Data excerpts Start Marker

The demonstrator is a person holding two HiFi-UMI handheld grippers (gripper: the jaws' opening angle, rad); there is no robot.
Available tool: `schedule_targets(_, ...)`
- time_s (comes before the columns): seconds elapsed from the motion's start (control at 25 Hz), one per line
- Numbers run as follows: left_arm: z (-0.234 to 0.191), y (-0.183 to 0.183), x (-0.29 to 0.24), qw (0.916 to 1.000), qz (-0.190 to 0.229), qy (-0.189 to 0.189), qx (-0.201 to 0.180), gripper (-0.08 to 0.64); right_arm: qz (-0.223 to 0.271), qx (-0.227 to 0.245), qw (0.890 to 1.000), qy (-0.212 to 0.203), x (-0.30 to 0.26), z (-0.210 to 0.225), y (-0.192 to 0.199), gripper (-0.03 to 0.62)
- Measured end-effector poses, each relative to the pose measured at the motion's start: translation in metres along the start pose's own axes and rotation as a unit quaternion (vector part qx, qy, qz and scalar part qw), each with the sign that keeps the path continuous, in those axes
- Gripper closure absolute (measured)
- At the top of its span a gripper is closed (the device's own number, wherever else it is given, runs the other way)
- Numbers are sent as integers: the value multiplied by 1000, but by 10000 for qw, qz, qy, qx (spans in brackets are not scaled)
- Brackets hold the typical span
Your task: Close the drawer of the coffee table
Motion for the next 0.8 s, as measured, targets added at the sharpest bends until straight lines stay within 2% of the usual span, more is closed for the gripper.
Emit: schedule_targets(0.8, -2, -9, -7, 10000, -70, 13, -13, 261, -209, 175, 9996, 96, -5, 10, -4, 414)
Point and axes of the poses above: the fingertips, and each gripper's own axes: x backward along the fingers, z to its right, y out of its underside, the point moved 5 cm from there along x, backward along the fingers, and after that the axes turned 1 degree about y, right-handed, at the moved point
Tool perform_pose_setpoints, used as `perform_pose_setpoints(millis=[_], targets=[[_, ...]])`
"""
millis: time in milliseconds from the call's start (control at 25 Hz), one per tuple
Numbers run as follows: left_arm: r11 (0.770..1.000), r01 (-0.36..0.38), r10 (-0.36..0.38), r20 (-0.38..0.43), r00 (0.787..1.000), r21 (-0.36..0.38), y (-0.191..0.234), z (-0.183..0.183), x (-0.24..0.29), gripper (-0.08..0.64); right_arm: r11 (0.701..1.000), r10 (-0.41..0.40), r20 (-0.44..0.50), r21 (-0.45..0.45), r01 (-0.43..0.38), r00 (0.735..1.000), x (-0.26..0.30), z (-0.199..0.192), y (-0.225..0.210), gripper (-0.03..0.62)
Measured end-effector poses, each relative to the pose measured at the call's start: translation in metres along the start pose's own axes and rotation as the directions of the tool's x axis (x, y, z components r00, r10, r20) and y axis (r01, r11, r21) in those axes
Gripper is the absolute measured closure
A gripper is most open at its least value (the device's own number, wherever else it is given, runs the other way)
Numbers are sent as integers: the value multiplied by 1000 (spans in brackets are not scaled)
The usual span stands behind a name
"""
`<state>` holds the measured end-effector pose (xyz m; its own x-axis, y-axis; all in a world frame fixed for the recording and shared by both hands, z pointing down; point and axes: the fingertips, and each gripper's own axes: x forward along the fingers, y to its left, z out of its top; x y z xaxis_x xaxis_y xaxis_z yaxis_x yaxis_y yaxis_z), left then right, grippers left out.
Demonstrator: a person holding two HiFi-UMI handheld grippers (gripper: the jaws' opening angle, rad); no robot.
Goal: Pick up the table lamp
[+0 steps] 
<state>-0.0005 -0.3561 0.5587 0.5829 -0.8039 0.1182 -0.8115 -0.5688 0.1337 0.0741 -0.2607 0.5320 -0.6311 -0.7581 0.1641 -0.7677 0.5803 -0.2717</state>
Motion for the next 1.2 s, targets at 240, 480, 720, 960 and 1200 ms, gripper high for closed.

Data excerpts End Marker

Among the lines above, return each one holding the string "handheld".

The demonstrator is a person holding two HiFi-UMI handheld grippers (gripper: the jaws' opening angle, rad); there is no robot.
Demonstrator: a person holding two HiFi-UMI handheld grippers (gripper: the jaws' opening angle, rad); no robot.

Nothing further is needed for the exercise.